NonMoving: Optimise allocator cache behavior
authorBen Gamari <ben@smart-cactus.org>
Sun, 12 May 2019 03:04:54 +0000 (23:04 -0400)
committerBen Gamari <ben@smart-cactus.org>
Sun, 19 May 2019 18:50:01 +0000 (14:50 -0400)
Previously we would look at the segment header to determine the block
size despite the fact that we already had the block size at hand.

rts/sm/NonMoving.c
rts/sm/NonMoving.h

index 4fbc5bf..7afc87e 100644 (file)
@@ -167,6 +167,20 @@ static struct NonmovingSegment *nonmovingPopFreeSegment(void)
     }
 }
 
+unsigned int nonmovingBlockCountFromSize(uint8_t log_block_size)
+{
+  // We compute the overwhelmingly common size cases directly to avoid a very
+  // expensive integer division.
+  switch (log_block_size) {
+    case 3:  return nonmovingBlockCount(3);
+    case 4:  return nonmovingBlockCount(4);
+    case 5:  return nonmovingBlockCount(5);
+    case 6:  return nonmovingBlockCount(6);
+    case 7:  return nonmovingBlockCount(7);
+    default: return nonmovingBlockCount(log_block_size);
+  }
+}
+
 /*
  * Request a fresh segment from the free segment list or allocate one of the
  * given node.
@@ -215,10 +229,10 @@ static inline unsigned long log2_ceil(unsigned long x)
 }
 
 // Advance a segment's next_free pointer. Returns true if segment if full.

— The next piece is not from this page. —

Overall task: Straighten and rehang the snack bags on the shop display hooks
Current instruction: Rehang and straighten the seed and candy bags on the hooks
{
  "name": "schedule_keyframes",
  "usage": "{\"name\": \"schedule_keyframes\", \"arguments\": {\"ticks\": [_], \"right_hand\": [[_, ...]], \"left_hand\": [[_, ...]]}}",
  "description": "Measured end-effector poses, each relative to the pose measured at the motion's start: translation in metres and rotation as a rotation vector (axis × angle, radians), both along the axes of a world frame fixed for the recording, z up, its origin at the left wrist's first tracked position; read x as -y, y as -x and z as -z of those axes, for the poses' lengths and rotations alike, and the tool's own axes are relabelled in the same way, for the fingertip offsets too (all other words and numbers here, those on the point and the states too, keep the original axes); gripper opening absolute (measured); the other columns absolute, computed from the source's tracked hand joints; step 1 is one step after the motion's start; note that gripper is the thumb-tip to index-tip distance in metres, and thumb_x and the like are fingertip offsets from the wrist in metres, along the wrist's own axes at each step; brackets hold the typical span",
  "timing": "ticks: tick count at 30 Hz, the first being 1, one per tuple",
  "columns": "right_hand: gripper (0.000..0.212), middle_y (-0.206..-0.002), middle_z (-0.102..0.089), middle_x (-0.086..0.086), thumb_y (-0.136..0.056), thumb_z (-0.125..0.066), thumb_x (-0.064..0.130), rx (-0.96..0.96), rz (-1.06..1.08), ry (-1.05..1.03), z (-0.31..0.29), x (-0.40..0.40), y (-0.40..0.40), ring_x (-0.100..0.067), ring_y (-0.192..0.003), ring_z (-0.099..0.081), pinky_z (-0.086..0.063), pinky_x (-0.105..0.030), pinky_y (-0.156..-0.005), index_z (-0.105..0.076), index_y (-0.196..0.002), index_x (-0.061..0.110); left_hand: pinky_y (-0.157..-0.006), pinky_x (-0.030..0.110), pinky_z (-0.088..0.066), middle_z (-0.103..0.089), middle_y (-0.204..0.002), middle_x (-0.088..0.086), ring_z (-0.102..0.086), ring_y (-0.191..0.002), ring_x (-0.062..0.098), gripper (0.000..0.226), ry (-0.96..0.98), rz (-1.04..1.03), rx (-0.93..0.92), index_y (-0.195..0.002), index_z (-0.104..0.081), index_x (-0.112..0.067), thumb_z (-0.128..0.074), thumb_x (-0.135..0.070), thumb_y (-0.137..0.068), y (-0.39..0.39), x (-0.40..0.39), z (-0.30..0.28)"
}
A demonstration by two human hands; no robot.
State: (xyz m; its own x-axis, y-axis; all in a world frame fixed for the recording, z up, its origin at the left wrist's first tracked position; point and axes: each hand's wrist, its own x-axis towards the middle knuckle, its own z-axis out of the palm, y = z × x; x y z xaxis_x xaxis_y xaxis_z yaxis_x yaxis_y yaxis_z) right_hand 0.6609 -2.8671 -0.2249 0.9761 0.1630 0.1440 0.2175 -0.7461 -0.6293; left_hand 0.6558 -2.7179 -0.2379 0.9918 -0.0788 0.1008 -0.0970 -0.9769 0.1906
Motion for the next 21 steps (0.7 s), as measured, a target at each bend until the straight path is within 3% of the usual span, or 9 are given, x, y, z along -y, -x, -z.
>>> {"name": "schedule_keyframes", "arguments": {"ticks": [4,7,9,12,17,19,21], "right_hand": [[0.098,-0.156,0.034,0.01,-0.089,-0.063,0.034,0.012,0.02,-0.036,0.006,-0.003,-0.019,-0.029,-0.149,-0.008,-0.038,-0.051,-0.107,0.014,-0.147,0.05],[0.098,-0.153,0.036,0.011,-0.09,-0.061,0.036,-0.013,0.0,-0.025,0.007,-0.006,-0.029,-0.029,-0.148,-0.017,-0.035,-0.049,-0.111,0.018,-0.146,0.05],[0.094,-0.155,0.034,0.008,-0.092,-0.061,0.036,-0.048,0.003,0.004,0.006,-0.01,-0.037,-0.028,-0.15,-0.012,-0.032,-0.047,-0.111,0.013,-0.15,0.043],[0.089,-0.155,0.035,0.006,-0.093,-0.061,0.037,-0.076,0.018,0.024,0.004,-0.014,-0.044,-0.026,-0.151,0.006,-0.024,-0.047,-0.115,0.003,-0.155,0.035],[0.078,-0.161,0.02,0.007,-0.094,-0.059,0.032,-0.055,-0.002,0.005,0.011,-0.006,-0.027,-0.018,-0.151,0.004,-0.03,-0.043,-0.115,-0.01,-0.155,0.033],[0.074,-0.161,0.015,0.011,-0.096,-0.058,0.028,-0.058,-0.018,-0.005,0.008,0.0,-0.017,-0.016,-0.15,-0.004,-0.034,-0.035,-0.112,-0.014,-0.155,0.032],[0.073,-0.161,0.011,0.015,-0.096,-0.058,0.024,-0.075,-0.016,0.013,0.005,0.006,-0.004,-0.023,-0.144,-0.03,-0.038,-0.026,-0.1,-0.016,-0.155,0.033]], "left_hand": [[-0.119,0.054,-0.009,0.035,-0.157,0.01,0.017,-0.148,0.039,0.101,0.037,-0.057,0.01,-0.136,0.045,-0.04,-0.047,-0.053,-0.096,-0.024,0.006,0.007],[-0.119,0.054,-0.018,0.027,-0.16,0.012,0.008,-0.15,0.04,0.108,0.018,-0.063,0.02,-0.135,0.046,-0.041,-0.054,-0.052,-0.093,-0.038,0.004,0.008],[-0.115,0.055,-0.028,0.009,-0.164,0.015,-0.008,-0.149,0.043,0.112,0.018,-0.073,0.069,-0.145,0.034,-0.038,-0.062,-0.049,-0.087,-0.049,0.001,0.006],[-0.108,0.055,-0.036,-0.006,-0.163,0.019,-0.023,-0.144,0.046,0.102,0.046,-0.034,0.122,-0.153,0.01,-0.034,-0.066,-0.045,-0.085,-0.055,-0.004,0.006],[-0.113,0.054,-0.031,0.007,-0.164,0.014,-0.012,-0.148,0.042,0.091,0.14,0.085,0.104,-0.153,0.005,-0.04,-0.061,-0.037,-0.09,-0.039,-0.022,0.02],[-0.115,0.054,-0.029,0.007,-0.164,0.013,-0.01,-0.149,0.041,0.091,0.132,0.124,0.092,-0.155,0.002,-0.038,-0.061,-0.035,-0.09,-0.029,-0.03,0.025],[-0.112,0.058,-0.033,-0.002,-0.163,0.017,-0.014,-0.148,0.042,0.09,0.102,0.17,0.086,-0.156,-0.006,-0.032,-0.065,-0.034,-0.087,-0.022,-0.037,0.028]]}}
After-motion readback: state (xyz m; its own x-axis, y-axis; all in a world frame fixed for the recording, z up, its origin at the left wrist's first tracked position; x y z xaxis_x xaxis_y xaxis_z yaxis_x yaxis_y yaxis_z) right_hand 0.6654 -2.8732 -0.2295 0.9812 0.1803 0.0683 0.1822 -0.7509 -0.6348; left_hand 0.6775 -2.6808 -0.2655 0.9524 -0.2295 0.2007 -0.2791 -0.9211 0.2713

-static bool advance_next_free(struct NonmovingSegment *seg)
+static bool advance_next_free(struct NonmovingSegment *seg, const unsigned int blk_count)
 {
     const uint8_t *bitmap = seg->bitmap;
-    const unsigned int blk_count = nonmovingSegmentBlockCount(seg);
+    ASSERT(blk_count == nonmovingSegmentBlockCount(seg));
 #if defined(NAIVE_ADVANCE_FREE)
     // reference implementation
     for (unsigned int i = seg->next_free+1; i < blk_count; i++) {
@@ -260,22 +274,23 @@ static struct NonmovingSegment *pop_active_segment(struct NonmovingAllocator *al
 GNUC_ATTR_HOT
 void *nonmovingAllocate(Capability *cap, StgWord sz)
 {
-    unsigned int allocator_idx = log2_ceil(sz * sizeof(StgWord)) - NONMOVING_ALLOCA0;
+    unsigned int log_block_size = log2_ceil(sz * sizeof(StgWord));
+    unsigned int block_count = nonmovingBlockCountFromSize(log_block_size);
 
     // The max we ever allocate is 3276 bytes (anything larger is a large
     // object and not moved) which is covered by allocator 9.

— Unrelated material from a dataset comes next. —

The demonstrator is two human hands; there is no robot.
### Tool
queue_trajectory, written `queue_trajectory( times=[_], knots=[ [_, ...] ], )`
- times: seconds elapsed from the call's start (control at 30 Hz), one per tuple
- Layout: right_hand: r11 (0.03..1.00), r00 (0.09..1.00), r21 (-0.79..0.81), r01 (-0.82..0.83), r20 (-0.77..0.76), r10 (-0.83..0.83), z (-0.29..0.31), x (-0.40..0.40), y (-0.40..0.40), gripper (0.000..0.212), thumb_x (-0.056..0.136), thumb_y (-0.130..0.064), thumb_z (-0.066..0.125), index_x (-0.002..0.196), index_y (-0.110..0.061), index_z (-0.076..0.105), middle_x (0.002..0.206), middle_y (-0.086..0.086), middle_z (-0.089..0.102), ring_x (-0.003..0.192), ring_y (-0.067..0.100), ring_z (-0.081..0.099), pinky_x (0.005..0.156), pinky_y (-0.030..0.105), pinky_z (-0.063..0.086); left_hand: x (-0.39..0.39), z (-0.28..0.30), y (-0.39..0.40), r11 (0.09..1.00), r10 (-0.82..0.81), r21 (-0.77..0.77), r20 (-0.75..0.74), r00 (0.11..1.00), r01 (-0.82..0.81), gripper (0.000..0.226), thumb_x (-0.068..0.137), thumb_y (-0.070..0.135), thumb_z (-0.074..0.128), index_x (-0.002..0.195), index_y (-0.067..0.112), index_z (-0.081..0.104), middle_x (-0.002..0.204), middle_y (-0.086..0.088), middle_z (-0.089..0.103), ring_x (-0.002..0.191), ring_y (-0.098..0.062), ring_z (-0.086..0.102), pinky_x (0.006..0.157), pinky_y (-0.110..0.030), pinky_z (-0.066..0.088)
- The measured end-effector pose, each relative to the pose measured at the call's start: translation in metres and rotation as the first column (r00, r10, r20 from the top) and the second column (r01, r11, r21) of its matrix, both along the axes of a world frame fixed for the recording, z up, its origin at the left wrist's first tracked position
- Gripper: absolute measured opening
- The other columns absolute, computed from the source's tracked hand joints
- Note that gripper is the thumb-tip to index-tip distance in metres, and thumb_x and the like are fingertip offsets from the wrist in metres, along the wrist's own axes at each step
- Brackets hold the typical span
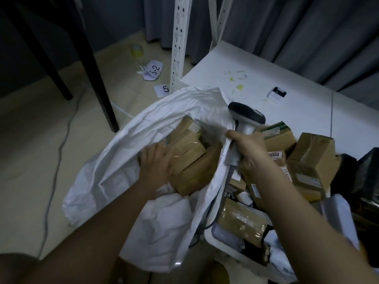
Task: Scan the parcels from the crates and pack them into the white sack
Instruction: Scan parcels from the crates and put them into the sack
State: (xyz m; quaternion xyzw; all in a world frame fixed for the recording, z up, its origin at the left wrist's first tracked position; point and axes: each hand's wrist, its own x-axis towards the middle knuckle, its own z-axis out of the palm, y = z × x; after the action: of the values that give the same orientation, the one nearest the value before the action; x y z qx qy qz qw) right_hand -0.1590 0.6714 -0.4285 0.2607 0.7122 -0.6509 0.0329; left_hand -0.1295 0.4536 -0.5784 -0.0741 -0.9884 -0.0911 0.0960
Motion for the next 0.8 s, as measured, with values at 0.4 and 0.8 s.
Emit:
queue_trajectory(
  times=[0.4, 0.8],
  knots=[
    [0.956, 0.996, 0.281, 0.081, -0.067, -0.064, 0.005, 0.027, -0.033, 0.062, 0.083, -0.007, 0.073, 0.136, -0.007, 0.04, 0.129, 0.015, 0.055, 0.118, 0.031, 0.054, 0.088, 0.034, 0.045, 0.032, 0.015, -0.134, 0.527, 0.349, 0.473, 0.637, 0.687, -0.706, 0.071, 0.095, 0.038, 0.053, 0.149, 0.003, 0.023, 0.15, -0.02, 0.033, 0.135, -0.037, 0.035, 0.108, -0.041, 0.03],
    [0.971, 0.926, 0.196, 0.138, -0.374, -0.056, 0.081, 0.03, -0.051, 0.038, 0.083, -0.008, 0.072, 0.114, -0.013, 0.05, 0.097, -0.003, 0.059, 0.084, 0.011, 0.059, 0.076, 0.026, 0.049, 0.006, 0.183, -0.124, 0.426, 0.535, 0.892, -0.111, 0.838, -0.154, 0.023, 0.098, 0.021, 0.047, 0.08, 0.01, 0.056, 0.064, 0.003, 0.047, 0.057, 0.0, 0.043, 0.052, -0.017, 0.032]
  ],
)
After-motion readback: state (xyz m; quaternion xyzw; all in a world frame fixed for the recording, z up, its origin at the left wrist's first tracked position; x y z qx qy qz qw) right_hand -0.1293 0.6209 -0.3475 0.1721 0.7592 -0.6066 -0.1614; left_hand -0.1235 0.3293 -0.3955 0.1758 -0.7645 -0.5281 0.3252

-    ASSERT(allocator_idx < NONMOVING_ALLOCA_CNT);
+    ASSERT(log_block_size < NONMOVING_ALLOCA0 + NONMOVING_ALLOCA_CNT);
 
-    struct NonmovingAllocator *alloca = nonmovingHeap.allocators[allocator_idx];
+    struct NonmovingAllocator *alloca = nonmovingHeap.allocators[log_block_size - NONMOVING_ALLOCA0];
 
     // Allocate into current segment
     struct NonmovingSegment *current = alloca->current[cap->no];
     ASSERT(current); // current is never NULL
-    void *ret = nonmovingSegmentGetBlock(current, current->next_free);
+    void *ret = nonmovingSegmentGetBlock_(current, log_block_size, current->next_free);
     ASSERT(GET_CLOSURE_TAG(ret) == 0); // check alignment
 
     // Advance the current segment's next_free or allocate a new segment if full
-    bool full = advance_next_free(current);
+    bool full = advance_next_free(current, block_count);
     if (full) {
         // Current segment is full: update live data estimate link it to
         // filled, take an active segment if one exists, otherwise allocate a
@@ -283,8 +298,9 @@ void *nonmovingAllocate(Capability *cap, StgWord sz)
 
         // Update live data estimate.
         // See Note [Live data accounting in nonmoving collector].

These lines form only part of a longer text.